A less nice but easier to explain version of this is that people
log in to the jumphost and start screen
or tmux
sessions there
that they use to log in to whatever machines they want. This version
is resilient against the person to jumphost connection being broken,
but has the drawback that people who reasonably want to log in to
different machines in different windows are faced with multiple MFA
challenges.
It would be nice if there was some easy to use way that would get SSH on the clients to interact nicely with web based MFA SSO. How I'd like it to work is that if you already have a SSO authenticated browser session (which you probably do), your SSH clients transparently inherit this single signon without you having to do anything special. However, I don't think there are any such systems without additional software.
PS: In some high security environments, the answer is that every SSH login must be protected by MFA no matter what and that people will have to live with that inconvenience.
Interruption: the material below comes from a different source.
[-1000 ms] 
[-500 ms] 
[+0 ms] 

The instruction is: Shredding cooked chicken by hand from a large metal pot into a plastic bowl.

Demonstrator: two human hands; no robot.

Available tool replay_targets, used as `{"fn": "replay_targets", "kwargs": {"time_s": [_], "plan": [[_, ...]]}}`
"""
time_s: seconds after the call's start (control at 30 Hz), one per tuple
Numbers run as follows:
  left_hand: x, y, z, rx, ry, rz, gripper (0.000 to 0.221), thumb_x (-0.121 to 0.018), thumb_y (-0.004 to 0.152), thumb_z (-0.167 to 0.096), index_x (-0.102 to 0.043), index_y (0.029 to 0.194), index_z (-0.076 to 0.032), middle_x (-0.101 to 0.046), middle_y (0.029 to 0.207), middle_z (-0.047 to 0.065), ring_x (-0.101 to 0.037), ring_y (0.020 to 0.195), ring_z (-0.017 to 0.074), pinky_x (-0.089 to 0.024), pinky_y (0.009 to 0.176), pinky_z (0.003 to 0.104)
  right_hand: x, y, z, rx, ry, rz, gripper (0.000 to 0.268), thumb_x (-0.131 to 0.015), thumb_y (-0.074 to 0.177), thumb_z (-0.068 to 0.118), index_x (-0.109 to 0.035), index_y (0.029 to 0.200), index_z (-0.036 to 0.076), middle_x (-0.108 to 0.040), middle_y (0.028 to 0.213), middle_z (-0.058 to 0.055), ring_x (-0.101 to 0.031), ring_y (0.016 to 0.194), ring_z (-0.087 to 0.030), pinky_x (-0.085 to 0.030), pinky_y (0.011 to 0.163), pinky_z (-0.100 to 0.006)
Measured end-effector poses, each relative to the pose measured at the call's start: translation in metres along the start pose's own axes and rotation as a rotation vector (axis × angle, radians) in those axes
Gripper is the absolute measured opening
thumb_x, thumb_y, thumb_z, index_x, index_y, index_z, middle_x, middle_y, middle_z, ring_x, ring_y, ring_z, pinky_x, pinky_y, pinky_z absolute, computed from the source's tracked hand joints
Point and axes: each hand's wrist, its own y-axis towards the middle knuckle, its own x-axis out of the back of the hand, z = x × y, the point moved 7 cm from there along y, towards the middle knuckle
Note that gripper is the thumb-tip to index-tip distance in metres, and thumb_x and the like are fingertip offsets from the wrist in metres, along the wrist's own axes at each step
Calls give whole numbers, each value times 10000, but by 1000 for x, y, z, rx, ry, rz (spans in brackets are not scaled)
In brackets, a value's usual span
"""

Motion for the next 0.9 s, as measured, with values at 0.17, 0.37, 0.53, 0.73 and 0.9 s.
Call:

This doesn't describe our environment, and if we tried to treat it that way I'm pretty certain we'd find people bypassing us in various ways.
Maybe a local, on-machine caching DNS resolver should be standard (for us)
We have traditionally configured
our Ubuntu servers to have an /etc/resolv.conf
that points at our
central recursive DNS resolvers. People in research group sandbox
networks have generally done
likewise, partly because it's usually been the easiest thing to do.
Machines have to consult our local resolvers in order to correctly
look up other local machines, and once you're doing that you might
as well not add any extra layers (which have generally taken extra
work to add). But there's a downside to this configuration.
Every so often someone either writes or runs a program that does a lot of hostname lookups. Often this is as part of making a lot of connections, for example to fetch a bunch of external resources. Very few programming languages and standard libraries cache the results of those lookups even if they are all of the same hostname (and for good reason, especially in a world where the IP associated with a hostname can change rapidly). But in our environment, this results in a flood of requests to our local resolvers, a flood that would be drastically reduced by even a little bit of local caching. Local caching would also make the responses faster, since even on the same network, an over the network DNS query is slower than querying a daemon on your own machine.
Adding an extra layer of DNS caching does create some operational issues, especially if it caches negative answers. These issues can be reduced if DNS answers are only cached for a very short amount of time, but that generally takes extra configuration (if it's even possible). It's also traditionally taken an extra setup step and extra configuration in general, which is part of our bias against doing it. However, systemd is on its way to changing that with systemd-resolved, although there are plenty of questions about how it will work in an environment like ours and whether Ubuntu will ever adopt it as a standard part of server installs.
So far, we've been aggressive about disabling systemd-resolved in our install system (and haven't set up any other local caching resolver). However I'm starting to wonder if we should change that, especially if Ubuntu switches to normally wanting systemd-resolved on (so that, for example, netplan is unhappy with you if resolved isn't running).
(To really answer this question we should probably get fine grained query statistics from our DNS servers, or at least packets per second statistics. But that's a longer term project for various reasons.)